◆ **Exercise brief**
Make an exact copy of the entries below with the pictures removed.

◆ **Task material**
-- Opening Marker --

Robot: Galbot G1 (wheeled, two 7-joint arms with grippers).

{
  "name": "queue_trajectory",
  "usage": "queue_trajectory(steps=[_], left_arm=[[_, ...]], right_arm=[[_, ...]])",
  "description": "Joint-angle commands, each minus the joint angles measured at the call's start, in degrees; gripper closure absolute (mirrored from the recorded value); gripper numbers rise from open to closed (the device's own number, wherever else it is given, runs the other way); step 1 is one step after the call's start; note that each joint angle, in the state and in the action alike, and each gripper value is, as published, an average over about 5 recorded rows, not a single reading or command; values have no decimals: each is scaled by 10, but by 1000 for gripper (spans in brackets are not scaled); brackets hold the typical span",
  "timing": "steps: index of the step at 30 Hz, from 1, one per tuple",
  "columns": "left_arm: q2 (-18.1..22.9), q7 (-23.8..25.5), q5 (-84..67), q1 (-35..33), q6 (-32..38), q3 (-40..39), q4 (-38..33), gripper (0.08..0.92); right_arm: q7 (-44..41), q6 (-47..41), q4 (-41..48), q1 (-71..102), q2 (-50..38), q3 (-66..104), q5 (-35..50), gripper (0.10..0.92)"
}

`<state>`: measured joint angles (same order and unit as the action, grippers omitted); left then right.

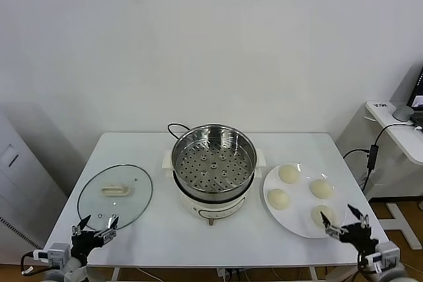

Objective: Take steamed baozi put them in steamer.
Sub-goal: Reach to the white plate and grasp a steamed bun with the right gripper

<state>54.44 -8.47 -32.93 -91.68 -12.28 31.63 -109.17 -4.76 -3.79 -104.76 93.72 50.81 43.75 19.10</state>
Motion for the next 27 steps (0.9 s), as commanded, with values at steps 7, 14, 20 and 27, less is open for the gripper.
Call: queue_trajectory(steps=[7, 14, 20, 27], left_arm=[[-7, -2, 0, 22, -14, -20, 0, 177], [-3, -3, 3, 21, -17, -20, -2, 177], [1, -4, 12, 18, -18, -21, -3, 177], [6, -4, 16, 19, -20, -24, -4, 177]], right_arm=[[-92, 56, 110, -221, -105, -68, -371, 203], [-269, 62, 165, -385, -158, -199, -374, 203], [-362, 59, 217, -535, -204, -357, -336, 203], [-450, 60, 293, -736, -220, -567, -287, 203]])
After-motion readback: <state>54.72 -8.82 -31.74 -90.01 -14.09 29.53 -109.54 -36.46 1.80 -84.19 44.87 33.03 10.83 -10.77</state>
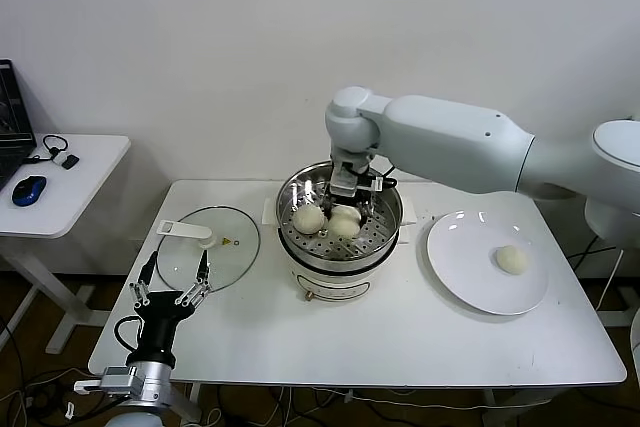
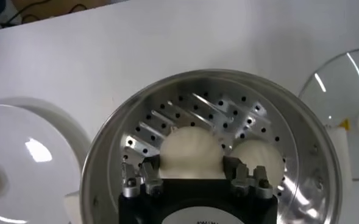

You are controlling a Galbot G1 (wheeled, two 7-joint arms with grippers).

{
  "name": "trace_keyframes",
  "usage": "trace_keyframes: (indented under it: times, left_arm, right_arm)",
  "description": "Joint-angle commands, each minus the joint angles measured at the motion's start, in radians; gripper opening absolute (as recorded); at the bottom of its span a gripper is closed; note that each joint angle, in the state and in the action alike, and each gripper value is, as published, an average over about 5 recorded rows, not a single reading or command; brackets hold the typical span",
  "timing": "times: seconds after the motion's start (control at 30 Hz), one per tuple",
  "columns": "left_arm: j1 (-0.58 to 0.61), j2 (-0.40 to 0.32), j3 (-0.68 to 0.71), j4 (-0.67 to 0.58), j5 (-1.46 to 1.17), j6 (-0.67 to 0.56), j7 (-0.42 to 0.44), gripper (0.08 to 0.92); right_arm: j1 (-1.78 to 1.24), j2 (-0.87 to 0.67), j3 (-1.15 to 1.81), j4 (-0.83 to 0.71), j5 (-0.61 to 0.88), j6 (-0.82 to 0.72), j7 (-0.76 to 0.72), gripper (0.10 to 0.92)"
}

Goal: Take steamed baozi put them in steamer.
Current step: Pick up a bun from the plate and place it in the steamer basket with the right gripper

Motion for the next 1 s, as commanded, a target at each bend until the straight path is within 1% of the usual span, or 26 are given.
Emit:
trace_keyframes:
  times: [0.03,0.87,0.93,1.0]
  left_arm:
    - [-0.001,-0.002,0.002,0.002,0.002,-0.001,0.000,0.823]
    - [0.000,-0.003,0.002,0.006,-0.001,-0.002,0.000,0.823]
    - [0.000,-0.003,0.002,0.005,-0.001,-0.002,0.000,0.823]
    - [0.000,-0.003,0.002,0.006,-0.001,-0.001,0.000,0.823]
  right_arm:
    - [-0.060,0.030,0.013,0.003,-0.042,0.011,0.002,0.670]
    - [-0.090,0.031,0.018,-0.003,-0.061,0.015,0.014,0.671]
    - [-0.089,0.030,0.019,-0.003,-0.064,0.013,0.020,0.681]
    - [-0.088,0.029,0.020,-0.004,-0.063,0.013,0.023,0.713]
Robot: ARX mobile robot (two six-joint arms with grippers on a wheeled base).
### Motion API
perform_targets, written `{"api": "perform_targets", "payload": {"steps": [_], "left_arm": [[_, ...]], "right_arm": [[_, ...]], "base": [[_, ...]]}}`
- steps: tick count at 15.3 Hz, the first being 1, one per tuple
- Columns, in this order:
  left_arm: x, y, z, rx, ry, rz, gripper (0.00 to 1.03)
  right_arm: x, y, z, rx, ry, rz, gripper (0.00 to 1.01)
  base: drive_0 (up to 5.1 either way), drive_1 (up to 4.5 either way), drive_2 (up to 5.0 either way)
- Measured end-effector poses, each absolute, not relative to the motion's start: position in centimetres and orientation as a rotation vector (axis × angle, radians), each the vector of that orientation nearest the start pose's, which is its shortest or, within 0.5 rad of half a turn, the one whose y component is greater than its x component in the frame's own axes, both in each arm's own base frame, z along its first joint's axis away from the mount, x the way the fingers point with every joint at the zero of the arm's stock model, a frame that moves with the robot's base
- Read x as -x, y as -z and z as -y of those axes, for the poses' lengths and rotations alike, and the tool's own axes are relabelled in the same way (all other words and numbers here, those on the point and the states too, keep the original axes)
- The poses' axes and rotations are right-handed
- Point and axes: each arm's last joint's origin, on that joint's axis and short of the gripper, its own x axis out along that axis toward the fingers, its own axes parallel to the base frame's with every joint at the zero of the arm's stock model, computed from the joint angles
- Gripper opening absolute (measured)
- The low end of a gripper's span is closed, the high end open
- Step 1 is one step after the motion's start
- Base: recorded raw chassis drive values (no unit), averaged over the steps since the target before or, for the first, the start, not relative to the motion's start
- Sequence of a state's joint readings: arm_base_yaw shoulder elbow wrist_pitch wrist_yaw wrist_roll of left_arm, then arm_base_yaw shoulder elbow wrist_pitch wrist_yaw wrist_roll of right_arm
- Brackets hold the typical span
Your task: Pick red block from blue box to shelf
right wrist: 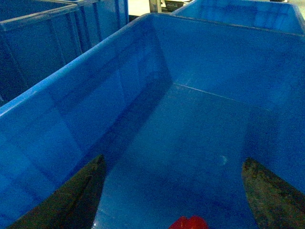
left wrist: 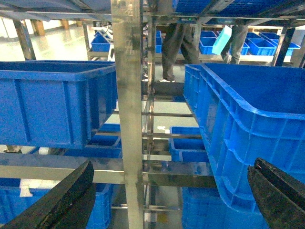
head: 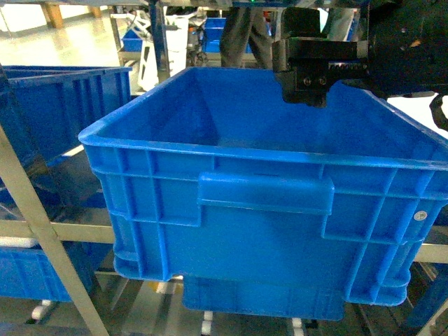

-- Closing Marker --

◆ **Exercise answer**
Robot: Galbot G1 (wheeled, two 7-joint arms with grippers).

{
  "name": "queue_trajectory",
  "usage": "queue_trajectory(steps=[_], left_arm=[[_, ...]], right_arm=[[_, ...]])",
  "description": "Joint-angle commands, each minus the joint angles measured at the call's start, in degrees; gripper closure absolute (mirrored from the recorded value); gripper numbers rise from open to closed (the device's own number, wherever else it is given, runs the other way); step 1 is one step after the call's start; note that each joint angle, in the state and in the action alike, and each gripper value is, as published, an average over about 5 recorded rows, not a single reading or command; values have no decimals: each is scaled by 10, but by 1000 for gripper (spans in brackets are not scaled); brackets hold the typical span",
  "timing": "steps: index of the step at 30 Hz, from 1, one per tuple",
  "columns": "left_arm: q2 (-18.1..22.9), q7 (-23.8..25.5), q5 (-84..67), q1 (-35..33), q6 (-32..38), q3 (-40..39), q4 (-38..33), gripper (0.08..0.92); right_arm: q7 (-44..41), q6 (-47..41), q4 (-41..48), q1 (-71..102), q2 (-50..38), q3 (-66..104), q5 (-35..50), gripper (0.10..0.92)"
}

`<state>`: measured joint angles (same order and unit as the action, grippers omitted); left then right.


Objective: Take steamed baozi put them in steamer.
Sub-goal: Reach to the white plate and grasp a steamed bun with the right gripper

<state>54.44 -8.47 -32.93 -91.68 -12.28 31.63 -109.17 -4.76 -3.79 -104.76 93.72 50.81 43.75 19.10</state>
Motion for the next 27 steps (0.9 s), as commanded, with values at steps 7, 14, 20 and 27, less is open for the gripper.
Call: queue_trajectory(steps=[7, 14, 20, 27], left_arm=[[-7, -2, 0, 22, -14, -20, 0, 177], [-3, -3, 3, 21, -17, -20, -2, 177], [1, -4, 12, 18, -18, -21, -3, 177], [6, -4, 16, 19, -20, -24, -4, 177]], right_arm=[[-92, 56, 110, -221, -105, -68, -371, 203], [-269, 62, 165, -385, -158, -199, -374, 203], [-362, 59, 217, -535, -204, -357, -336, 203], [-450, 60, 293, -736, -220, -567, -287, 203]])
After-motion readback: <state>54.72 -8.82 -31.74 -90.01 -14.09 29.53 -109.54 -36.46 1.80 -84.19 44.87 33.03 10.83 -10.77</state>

You are controlling a Galbot G1 (wheeled, two 7-joint arms with grippers).

{
  "name": "trace_keyframes",
  "usage": "trace_keyframes: (indented under it: times, left_arm, right_arm)",
  "description": "Joint-angle commands, each minus the joint angles measured at the motion's start, in radians; gripper opening absolute (as recorded); at the bottom of its span a gripper is closed; note that each joint angle, in the state and in the action alike, and each gripper value is, as published, an average over about 5 recorded rows, not a single reading or command; brackets hold the typical span",
  "timing": "times: seconds after the motion's start (control at 30 Hz), one per tuple",
  "columns": "left_arm: j1 (-0.58 to 0.61), j2 (-0.40 to 0.32), j3 (-0.68 to 0.71), j4 (-0.67 to 0.58), j5 (-1.46 to 1.17), j6 (-0.67 to 0.56), j7 (-0.42 to 0.44), gripper (0.08 to 0.92); right_arm: j1 (-1.78 to 1.24), j2 (-0.87 to 0.67), j3 (-1.15 to 1.81), j4 (-0.83 to 0.71), j5 (-0.61 to 0.88), j6 (-0.82 to 0.72), j7 (-0.76 to 0.72), gripper (0.10 to 0.92)"
}

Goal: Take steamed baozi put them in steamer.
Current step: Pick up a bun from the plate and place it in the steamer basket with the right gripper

Motion for the next 1 s, as commanded, a target at each bend until the straight path is within 1% of the usual span, or 26 are given.
Emit:
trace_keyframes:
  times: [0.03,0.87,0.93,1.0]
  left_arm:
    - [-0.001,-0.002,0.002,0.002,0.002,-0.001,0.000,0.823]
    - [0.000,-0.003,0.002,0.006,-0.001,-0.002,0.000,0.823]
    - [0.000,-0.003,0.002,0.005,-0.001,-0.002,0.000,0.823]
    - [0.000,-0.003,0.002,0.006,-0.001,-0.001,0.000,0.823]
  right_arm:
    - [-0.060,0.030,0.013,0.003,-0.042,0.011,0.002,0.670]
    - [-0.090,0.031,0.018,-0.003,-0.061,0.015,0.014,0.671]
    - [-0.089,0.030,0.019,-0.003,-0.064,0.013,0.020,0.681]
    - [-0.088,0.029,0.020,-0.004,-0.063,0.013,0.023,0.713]
Robot: ARX mobile robot (two six-joint arms with grippers on a wheeled base).
### Motion API
perform_targets, written `{"api": "perform_targets", "payload": {"steps": [_], "left_arm": [[_, ...]], "right_arm": [[_, ...]], "base": [[_, ...]]}}`
- steps: tick count at 15.3 Hz, the first being 1, one per tuple
- Columns, in this order:
  left_arm: x, y, z, rx, ry, rz, gripper (0.00 to 1.03)
  right_arm: x, y, z, rx, ry, rz, gripper (0.00 to 1.01)
  base: drive_0 (up to 5.1 either way), drive_1 (up to 4.5 either way), drive_2 (up to 5.0 either way)
- Measured end-effector poses, each absolute, not relative to the motion's start: position in centimetres and orientation as a rotation vector (axis × angle, radians), each the vector of that orientation nearest the start pose's, which is its shortest or, within 0.5 rad of half a turn, the one whose y component is greater than its x component in the frame's own axes, both in each arm's own base frame, z along its first joint's axis away from the mount, x the way the fingers point with every joint at the zero of the arm's stock model, a frame that moves with the robot's base
- Read x as -x, y as -z and z as -y of those axes, for the poses' lengths and rotations alike, and the tool's own axes are relabelled in the same way (all other words and numbers here, those on the point and the states too, keep the original axes)
- The poses' axes and rotations are right-handed
- Point and axes: each arm's last joint's origin, on that joint's axis and short of the gripper, its own x axis out along that axis toward the fingers, its own axes parallel to the base frame's with every joint at the zero of the arm's stock model, computed from the joint angles
- Gripper opening absolute (measured)
- The low end of a gripper's span is closed, the high end open
- Step 1 is one step after the motion's start
- Base: recorded raw chassis drive values (no unit), averaged over the steps since the target before or, for the first, the start, not relative to the motion's start
- Sequence of a state's joint readings: arm_base_yaw shoulder elbow wrist_pitch wrist_yaw wrist_roll of left_arm, then arm_base_yaw shoulder elbow wrist_pitch wrist_yaw wrist_roll of right_arm
- Brackets hold the typical span
Your task: Pick red block from blue box to shelf
right wrist: 
left wrist: 
head: 

The answer given is complete as it stands.